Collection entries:
○ ○ ○ ○

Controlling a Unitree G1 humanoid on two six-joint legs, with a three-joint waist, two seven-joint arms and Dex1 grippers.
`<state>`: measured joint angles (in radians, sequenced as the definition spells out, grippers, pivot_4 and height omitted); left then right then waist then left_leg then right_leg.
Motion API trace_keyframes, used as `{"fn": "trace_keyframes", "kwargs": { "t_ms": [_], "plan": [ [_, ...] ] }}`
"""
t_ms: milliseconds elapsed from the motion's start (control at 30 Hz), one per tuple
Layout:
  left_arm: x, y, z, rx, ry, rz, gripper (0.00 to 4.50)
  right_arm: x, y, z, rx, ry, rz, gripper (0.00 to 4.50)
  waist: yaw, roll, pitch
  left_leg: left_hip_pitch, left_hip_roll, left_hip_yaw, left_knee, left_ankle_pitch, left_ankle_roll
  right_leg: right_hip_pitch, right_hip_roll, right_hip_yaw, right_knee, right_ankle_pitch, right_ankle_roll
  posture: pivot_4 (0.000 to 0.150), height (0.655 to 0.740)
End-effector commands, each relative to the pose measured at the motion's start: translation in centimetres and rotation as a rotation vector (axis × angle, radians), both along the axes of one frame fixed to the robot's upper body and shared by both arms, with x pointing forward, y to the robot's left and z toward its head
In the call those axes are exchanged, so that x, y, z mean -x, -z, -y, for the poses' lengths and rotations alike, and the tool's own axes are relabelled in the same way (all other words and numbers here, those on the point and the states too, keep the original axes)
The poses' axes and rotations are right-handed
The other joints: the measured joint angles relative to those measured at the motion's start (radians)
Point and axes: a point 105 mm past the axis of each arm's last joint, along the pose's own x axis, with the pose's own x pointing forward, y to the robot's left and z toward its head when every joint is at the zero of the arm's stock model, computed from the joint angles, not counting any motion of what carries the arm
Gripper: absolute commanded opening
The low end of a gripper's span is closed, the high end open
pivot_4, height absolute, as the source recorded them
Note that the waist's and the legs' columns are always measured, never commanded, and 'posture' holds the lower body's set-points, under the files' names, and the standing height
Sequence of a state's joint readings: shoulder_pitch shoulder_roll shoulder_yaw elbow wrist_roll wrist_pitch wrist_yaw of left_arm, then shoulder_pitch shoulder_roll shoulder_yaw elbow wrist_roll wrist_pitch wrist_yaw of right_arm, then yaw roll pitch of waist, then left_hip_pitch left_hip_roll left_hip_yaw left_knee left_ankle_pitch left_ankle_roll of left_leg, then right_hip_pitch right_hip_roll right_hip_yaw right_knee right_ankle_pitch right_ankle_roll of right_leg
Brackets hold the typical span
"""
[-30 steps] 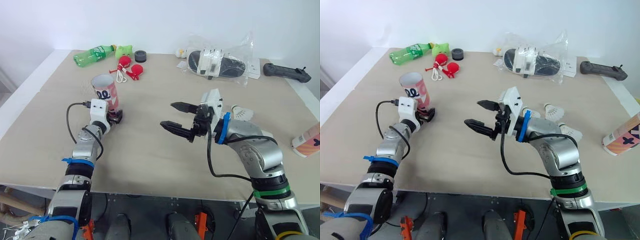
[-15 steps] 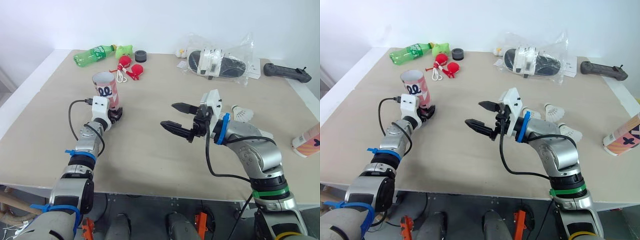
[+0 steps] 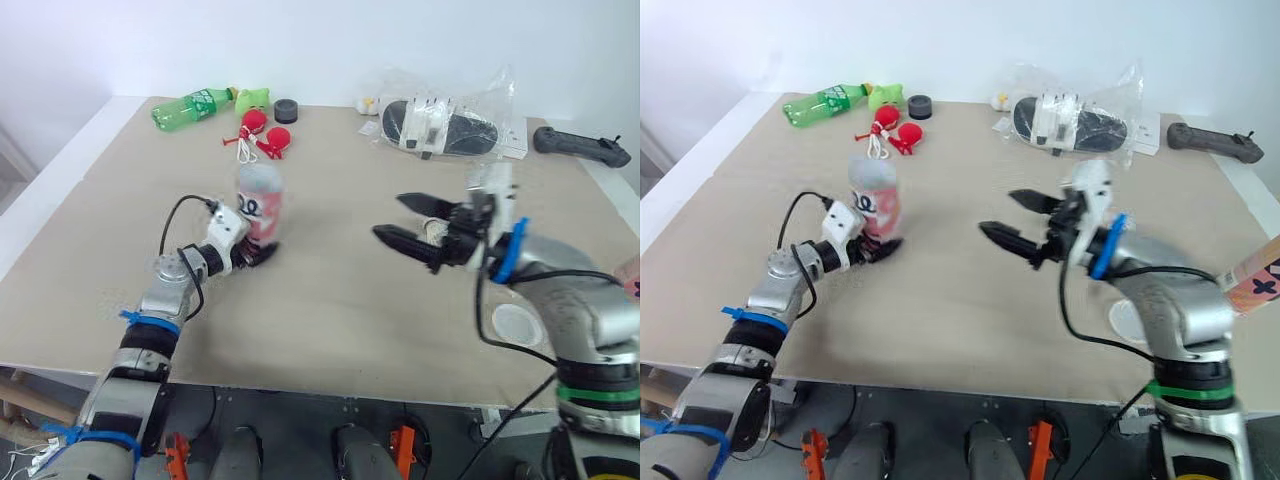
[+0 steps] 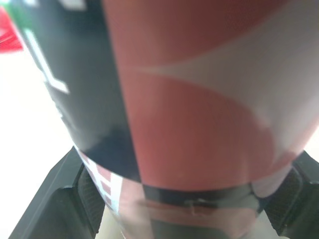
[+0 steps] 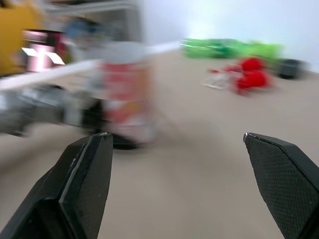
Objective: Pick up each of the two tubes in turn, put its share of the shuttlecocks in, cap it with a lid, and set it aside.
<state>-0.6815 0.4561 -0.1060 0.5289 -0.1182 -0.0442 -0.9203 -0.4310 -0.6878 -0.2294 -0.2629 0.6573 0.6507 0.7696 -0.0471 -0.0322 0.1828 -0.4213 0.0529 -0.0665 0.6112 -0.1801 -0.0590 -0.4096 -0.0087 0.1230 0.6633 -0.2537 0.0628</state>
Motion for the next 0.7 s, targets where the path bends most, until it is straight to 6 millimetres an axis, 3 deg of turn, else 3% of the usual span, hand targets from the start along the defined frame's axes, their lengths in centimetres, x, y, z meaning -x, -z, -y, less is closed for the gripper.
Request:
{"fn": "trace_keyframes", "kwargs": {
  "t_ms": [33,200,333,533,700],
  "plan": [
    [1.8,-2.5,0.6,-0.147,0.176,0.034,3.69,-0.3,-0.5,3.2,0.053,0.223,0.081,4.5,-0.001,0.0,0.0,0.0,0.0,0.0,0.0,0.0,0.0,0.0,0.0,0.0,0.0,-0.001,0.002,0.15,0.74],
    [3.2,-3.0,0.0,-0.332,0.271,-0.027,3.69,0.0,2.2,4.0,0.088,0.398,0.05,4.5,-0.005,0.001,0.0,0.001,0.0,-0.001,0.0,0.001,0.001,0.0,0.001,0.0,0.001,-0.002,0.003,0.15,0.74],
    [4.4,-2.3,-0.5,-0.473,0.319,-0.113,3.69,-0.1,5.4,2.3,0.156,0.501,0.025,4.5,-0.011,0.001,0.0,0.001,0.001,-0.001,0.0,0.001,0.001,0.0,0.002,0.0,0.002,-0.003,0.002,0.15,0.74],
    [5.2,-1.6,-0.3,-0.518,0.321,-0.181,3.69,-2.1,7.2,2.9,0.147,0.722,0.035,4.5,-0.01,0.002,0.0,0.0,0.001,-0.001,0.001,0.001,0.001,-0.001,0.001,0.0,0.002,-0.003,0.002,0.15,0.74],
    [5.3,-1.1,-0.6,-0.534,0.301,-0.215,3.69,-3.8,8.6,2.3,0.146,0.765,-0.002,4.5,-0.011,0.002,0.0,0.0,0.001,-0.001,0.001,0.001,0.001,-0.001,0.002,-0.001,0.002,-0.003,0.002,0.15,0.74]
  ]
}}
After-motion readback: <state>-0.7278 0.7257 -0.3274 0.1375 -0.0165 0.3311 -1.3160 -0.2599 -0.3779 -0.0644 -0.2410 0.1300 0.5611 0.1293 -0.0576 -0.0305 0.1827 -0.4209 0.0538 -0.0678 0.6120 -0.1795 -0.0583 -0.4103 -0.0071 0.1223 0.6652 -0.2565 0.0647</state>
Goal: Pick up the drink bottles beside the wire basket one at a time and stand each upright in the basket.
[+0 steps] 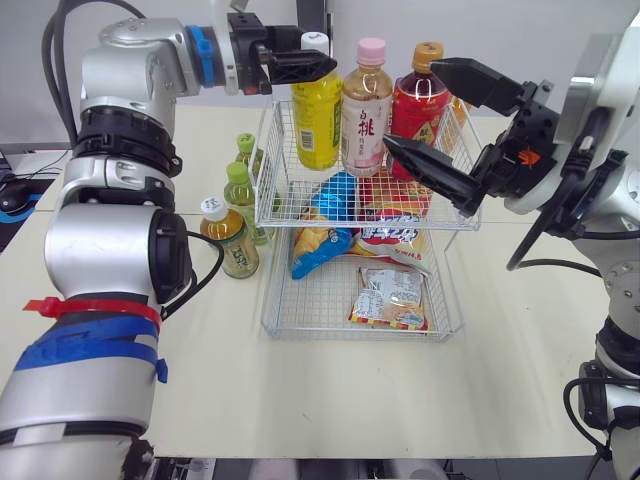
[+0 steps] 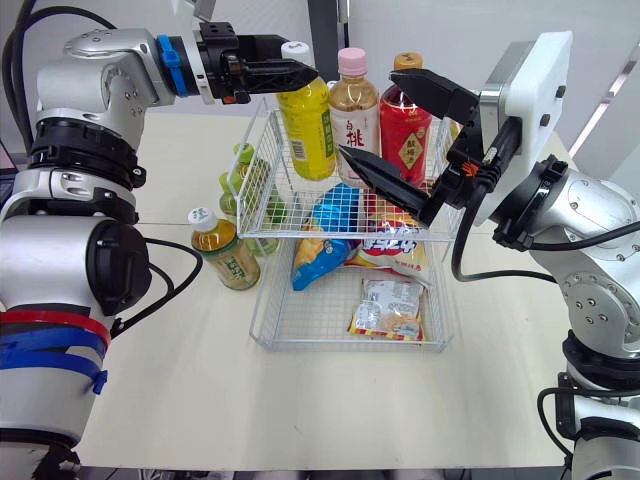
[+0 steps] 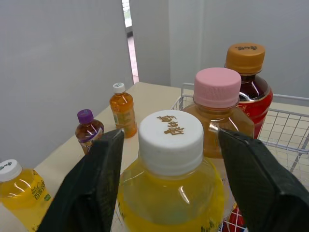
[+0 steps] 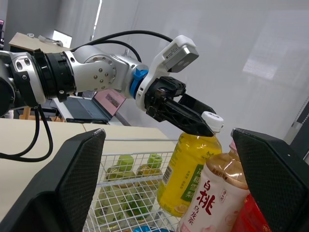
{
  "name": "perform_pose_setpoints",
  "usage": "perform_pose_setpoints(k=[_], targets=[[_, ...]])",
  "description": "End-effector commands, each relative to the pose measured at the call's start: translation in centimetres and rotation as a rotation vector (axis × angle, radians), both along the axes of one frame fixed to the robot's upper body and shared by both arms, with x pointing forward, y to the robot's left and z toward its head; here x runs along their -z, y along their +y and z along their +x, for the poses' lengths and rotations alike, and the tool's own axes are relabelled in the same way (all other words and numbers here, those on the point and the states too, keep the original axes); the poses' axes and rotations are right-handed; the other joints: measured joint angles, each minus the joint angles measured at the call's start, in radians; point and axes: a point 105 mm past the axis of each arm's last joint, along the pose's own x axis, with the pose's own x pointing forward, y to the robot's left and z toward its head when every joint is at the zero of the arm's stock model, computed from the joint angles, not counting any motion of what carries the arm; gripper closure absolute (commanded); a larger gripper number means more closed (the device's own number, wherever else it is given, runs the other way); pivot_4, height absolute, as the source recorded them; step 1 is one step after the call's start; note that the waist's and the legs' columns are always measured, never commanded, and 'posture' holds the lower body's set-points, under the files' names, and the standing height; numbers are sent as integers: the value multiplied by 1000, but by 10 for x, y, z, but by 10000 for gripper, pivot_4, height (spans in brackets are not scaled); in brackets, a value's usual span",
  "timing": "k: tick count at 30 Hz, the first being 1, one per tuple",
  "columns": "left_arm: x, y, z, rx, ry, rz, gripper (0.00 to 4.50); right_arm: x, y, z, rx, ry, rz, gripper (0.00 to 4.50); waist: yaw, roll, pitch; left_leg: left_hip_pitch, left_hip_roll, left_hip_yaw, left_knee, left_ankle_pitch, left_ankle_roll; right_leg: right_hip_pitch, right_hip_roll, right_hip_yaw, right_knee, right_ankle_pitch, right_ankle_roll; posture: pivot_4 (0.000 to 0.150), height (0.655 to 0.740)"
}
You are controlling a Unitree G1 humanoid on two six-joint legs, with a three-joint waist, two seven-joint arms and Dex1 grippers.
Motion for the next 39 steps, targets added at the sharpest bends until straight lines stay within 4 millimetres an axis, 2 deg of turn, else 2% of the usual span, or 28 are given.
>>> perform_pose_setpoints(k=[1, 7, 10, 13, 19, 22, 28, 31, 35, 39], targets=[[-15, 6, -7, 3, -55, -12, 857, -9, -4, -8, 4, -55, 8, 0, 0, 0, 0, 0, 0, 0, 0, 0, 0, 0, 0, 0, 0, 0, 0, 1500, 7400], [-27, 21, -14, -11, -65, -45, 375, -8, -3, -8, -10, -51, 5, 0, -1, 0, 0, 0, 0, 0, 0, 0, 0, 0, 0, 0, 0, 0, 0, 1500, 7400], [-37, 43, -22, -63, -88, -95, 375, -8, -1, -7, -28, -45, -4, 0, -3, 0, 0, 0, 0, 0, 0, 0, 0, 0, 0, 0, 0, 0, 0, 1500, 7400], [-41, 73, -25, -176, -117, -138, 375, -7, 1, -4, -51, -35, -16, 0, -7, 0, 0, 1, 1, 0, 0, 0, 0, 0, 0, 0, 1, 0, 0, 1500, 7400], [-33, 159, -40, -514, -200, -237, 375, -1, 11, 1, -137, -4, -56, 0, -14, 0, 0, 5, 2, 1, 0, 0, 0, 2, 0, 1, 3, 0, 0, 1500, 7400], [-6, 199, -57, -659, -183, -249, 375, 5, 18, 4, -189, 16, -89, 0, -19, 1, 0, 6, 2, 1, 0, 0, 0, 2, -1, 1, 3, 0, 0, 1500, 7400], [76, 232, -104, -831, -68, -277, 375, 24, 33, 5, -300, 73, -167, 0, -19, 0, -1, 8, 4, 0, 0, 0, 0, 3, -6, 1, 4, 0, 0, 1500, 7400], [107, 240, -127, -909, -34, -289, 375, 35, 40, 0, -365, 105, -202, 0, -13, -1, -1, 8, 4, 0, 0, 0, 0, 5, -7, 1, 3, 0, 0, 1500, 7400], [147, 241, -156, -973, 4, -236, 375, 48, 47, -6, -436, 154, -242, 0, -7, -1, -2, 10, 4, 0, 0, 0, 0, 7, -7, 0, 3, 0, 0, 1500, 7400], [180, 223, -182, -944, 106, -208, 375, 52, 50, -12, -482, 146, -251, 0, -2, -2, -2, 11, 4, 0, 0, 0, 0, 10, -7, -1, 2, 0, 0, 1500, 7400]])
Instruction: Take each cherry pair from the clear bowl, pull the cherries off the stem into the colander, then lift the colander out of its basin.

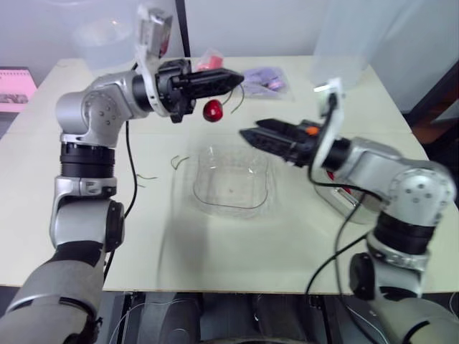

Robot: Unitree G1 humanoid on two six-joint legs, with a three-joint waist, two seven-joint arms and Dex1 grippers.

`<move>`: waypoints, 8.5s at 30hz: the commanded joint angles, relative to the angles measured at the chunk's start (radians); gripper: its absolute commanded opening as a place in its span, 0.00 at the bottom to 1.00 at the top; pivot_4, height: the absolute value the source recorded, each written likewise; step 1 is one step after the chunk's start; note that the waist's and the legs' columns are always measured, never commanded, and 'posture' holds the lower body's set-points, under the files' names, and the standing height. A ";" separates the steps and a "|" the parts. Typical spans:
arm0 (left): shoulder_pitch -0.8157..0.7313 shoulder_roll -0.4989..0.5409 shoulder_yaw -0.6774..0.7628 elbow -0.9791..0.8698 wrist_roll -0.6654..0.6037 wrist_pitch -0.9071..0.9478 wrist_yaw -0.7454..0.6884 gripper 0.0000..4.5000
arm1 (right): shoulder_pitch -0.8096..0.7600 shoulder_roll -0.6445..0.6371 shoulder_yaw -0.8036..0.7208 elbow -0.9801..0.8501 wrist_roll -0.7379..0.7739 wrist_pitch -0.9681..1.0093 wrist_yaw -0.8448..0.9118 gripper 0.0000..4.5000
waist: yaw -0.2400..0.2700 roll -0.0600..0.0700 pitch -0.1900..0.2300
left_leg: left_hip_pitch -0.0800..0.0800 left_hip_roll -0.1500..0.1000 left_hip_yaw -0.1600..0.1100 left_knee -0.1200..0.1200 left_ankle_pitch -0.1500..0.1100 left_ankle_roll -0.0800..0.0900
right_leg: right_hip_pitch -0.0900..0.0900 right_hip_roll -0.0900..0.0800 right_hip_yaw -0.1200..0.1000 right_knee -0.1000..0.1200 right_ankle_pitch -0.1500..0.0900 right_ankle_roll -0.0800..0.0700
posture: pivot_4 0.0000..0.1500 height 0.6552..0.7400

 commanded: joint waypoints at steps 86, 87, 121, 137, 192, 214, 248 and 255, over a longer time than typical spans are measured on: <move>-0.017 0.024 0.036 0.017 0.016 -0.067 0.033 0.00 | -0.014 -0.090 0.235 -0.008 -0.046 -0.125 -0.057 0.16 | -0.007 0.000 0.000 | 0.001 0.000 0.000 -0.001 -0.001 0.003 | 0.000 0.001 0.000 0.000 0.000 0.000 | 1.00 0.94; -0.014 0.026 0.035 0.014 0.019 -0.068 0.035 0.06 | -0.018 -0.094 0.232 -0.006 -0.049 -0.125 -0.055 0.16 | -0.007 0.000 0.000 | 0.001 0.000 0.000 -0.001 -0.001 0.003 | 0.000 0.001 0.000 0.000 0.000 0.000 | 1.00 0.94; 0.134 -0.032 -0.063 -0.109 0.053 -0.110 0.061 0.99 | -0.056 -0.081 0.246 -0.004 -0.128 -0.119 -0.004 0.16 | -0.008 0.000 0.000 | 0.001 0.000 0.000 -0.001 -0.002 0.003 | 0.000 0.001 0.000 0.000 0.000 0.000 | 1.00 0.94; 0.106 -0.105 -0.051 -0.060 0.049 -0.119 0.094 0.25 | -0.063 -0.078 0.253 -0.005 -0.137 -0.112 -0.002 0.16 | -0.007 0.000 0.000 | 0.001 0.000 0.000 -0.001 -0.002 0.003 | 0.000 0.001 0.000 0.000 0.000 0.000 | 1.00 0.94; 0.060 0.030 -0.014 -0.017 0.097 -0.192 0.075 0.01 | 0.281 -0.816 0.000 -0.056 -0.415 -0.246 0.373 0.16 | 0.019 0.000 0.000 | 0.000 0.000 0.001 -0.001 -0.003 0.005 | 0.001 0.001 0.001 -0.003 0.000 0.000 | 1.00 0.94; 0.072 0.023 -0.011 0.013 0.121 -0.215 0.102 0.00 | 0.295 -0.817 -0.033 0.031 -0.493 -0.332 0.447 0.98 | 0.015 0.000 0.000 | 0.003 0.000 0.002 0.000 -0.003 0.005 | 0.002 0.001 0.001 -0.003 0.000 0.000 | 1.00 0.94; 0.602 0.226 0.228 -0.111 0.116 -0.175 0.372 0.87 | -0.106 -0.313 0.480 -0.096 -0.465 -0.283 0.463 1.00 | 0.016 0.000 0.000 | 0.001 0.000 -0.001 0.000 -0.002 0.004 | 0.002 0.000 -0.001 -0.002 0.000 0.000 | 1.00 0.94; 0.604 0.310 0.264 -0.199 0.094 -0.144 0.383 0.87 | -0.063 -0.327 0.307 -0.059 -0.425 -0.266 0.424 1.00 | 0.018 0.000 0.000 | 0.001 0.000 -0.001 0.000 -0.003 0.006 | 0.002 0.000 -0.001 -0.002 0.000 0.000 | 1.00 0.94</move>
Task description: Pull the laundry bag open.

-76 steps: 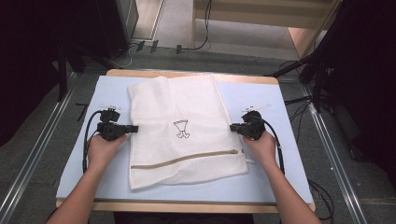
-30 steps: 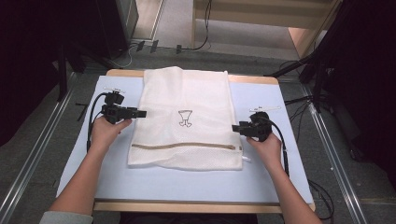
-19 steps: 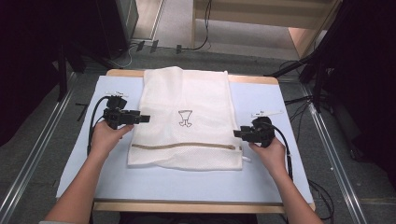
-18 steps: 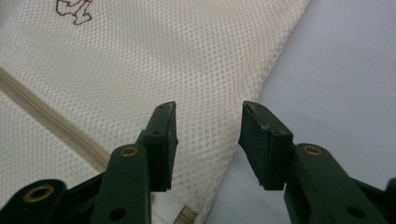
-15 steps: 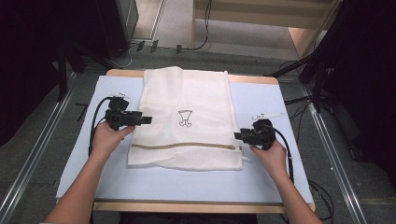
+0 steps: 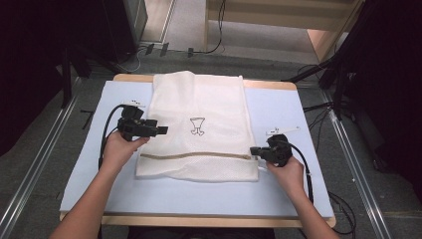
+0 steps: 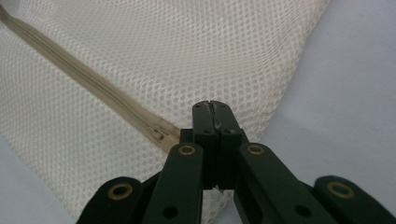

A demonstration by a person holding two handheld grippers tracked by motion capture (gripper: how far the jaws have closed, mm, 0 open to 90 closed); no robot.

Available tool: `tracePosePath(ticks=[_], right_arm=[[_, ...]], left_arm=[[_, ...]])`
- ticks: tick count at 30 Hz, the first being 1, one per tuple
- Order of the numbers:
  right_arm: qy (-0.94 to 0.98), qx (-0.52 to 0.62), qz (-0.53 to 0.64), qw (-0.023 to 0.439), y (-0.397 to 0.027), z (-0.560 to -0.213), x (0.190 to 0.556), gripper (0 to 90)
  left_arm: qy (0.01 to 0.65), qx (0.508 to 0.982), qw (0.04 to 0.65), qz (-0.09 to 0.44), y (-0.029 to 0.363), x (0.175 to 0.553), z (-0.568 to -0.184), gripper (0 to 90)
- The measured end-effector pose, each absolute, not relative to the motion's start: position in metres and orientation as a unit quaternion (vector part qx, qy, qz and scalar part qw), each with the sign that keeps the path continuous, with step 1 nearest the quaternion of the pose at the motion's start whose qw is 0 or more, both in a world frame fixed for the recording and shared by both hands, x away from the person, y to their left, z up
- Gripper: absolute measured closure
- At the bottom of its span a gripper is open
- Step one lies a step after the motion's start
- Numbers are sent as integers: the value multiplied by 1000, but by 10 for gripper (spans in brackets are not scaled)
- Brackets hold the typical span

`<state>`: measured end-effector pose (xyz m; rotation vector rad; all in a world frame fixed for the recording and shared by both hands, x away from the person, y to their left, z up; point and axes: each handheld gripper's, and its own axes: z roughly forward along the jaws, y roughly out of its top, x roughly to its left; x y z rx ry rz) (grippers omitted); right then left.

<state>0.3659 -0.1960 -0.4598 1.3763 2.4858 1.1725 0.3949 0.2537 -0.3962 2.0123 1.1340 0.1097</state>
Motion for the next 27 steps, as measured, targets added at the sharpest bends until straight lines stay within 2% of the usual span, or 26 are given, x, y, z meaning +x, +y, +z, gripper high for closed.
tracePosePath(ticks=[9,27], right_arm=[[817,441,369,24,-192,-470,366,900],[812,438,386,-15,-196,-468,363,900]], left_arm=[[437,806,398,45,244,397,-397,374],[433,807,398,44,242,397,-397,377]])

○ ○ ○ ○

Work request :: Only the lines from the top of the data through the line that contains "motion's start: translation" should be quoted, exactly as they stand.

Completed task ::
Controlling a Unitree G1 humanoid on two six-joint legs, with a three-joint waist, two seven-joint arms and Dex1 grippers.
`<state>`: measured joint angles (in radians, sequenced as the definition spells out, grippers, pivot_4 and height omitted); left then right then waist then left_leg then right_leg.
Motion API trace_keyframes, used as `{"fn": "trace_keyframes", "kwargs": { "t_ms": [_], "plan": [ [_, ...] ] }}`
"""
t_ms: milliseconds elapsed from the motion's start (control at 30 Hz), one per tuple
Layout:
  left_arm: x, y, z, rx, ry, rz, gripper (0.00 to 4.50)
  right_arm: x, y, z, rx, ry, rz, gripper (0.00 to 4.50)
  waist: yaw, roll, pitch
  left_leg: left_hip_pitch, left_hip_roll, left_hip_yaw, left_knee, left_ankle_pitch, left_ankle_roll
  right_leg: right_hip_pitch, right_hip_roll, right_hip_yaw, right_knee, right_ankle_pitch, right_ankle_roll
  posture: pivot_4 (0.000 to 0.150), height (0.655 to 0.740)
End-effector commands, each relative to the pose measured at the motion's start: translation in centimetres and rotation as a rotation vector (axis × angle, radians), both along the axes of one frame fixed to the robot's upper body and shared by both arms, with x pointing forward, y to the robot's left and z toward its head

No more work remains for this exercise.